Она чуть не выпрыгнула из своего тела, когда он появился рядом с ней с хрустальным стаканом в руках.
- Я не пью алкогольные напитки.
Он улыбнулся такой улыбкой, от которой ее сердце неимоверно забилось. А его острое обоняние уже обрабатывало эту часть информации о ней.
- Это не алкоголь, а настой из трав от твоей головной боли.
Тревога вновь поднялась в ней. Она, должно быть, сошла с ума, раз пришла сюда. Это было похоже на попытку отдохнуть в одной комнате с диким тигром. Он мог сделать с ней все что захочет. И никто не придет ей на помощь. Если он напоит ее… Она решительно покачала головой.
- Нет, спасибо.
- Рейвен, - его голос был низким, ласковым, гипнотическим. - Подчинись мне.
Она обнаружила, что ее пальцы уже сжались вокруг стакана. Она боролась с командой и ее голову пронзила такая боль, что она вскрикнула.
Михаил стоял рядом с ней, нависая над ней, его рука лежала поверх ее, обхватившей хрупкий стакан.
- Почему ты бросаешь мне вызов в таких обыкновенных делах?
Ее горло болело от слез.
- А почему ты заставляешь меня?
Его рука нашла ее горло, обвиваясь вокруг него и поднимая ее подбородок.
- Потому что ты испытываешь боль, а я хочу ее облегчить.
Ее глаза удивленно расширились. Неужели все так просто? Она испытывает боль, и он хочет ее облегчить? Действительно ли он такой заботливый или он испытывает радость, навязывая свою волю?
- Это мой выбор. Потому что свобода воли - это все.
- Я могу видеть боль в твоих глазах, чувствовать ее в твоем теле. Я понимаю, что могу помочь тебе, и разве это не логичнее, чем позволить тебе страдать от боли, чтобы ты смогла что-либо доказать? - Явное замешательство слышалось в его голосе. - Рейвен, если бы я хотел причинить тебе вред, я не стал бы тебя спаивать. Позволь мне помочь тебе. - Его большой палец скользил по ее коже, словно легкое перышко, чувственно, прослеживая пульс на ее шее, изящную линии челюсти, полноту нижней губу.

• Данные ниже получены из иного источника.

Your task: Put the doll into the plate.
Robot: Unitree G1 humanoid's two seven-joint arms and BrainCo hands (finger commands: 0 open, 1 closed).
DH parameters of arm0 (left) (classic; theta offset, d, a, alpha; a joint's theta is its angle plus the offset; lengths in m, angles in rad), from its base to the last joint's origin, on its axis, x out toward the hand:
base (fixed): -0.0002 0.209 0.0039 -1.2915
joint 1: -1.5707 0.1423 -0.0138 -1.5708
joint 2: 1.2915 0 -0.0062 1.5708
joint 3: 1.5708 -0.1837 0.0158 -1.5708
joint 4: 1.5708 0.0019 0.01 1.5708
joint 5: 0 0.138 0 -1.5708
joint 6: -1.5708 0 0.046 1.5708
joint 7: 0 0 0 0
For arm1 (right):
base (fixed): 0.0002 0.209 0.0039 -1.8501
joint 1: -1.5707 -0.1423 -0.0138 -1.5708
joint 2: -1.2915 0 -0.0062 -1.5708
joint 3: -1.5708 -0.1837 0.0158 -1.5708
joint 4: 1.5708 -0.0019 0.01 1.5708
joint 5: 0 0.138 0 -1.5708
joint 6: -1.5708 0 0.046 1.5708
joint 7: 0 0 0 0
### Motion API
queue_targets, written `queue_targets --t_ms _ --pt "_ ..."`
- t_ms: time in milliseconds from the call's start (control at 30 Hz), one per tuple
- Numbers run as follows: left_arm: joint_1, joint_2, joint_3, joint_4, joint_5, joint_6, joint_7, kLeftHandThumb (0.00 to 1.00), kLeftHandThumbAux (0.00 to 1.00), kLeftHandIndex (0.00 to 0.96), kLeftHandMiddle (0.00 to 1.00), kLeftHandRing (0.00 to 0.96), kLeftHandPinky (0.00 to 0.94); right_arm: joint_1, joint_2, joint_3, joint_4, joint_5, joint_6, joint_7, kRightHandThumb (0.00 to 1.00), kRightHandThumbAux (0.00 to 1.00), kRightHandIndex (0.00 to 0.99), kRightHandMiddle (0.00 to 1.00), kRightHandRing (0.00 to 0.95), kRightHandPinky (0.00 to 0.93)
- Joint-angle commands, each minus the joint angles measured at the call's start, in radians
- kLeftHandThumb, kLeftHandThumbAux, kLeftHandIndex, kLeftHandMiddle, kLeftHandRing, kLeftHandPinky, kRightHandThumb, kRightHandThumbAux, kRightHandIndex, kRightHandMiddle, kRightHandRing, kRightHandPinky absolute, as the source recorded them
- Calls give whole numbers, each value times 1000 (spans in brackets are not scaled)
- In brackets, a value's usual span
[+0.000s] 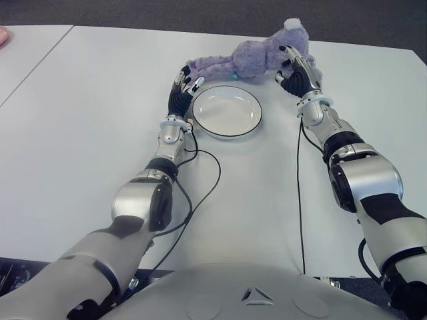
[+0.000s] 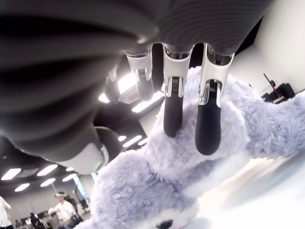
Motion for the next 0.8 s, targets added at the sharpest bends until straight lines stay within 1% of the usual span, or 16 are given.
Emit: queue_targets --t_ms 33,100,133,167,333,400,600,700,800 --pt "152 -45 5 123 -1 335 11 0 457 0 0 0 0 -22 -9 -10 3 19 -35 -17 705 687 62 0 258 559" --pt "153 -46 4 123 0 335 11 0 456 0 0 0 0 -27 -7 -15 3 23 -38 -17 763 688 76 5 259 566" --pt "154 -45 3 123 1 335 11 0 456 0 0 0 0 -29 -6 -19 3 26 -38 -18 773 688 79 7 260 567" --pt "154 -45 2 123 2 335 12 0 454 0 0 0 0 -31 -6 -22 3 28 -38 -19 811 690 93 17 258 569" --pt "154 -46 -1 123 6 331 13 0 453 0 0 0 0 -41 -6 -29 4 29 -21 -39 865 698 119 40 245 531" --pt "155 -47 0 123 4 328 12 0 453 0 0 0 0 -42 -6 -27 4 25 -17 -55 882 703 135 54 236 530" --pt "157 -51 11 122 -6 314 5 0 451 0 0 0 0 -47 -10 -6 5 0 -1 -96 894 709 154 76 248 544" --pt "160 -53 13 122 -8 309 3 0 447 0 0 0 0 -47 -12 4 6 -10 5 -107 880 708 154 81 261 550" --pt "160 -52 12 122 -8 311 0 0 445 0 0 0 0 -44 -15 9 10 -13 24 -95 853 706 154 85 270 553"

Она закрыла глаза, позволяя ему приставить стакан к своему рту, опрокидывая горьковато-сладкую смесь в горло. Она чувствовала себя так, словно отдала свою жизнь в его руки. Слишком уж собственническим было его прикосновение.
- Расслабься, малышка, - мягко сказал он. - Расскажи мне о себе. Как так получилось, что ты можешь слышать мои мысли? - Его сильные пальцы нашли ее виски и начали поглаживать в успокаивающем ритме.
- Я всегда могла делать это. Когда я была маленькой, то считала само собой разумеющимся, что все могут так делать. Но это было так ужасно - узнавать сокровенные мысли других людей, их секреты. Я слышала и чувствовала все каждую минуту дня. - Рейвен никогда никому не рассказывала о своей жизни, о своем детстве, и тем более совершенно незнакомому человеку. Хотя Михаил не ощущался как незнакомец. Он ощущался частью ее. Пропавшей частью ее души. Поэтому казалось таким важным рассказать ему все. - Мой отец считал меня каким-то уродцем, порождением демона, и даже моя мать немного боялась меня. Я научилась никогда не дотрагиваться до людей, не находиться в толпе. Мне больше всего нравилось находиться в одиночестве, в глухих местах. Только так я могла остаться в здравом уме.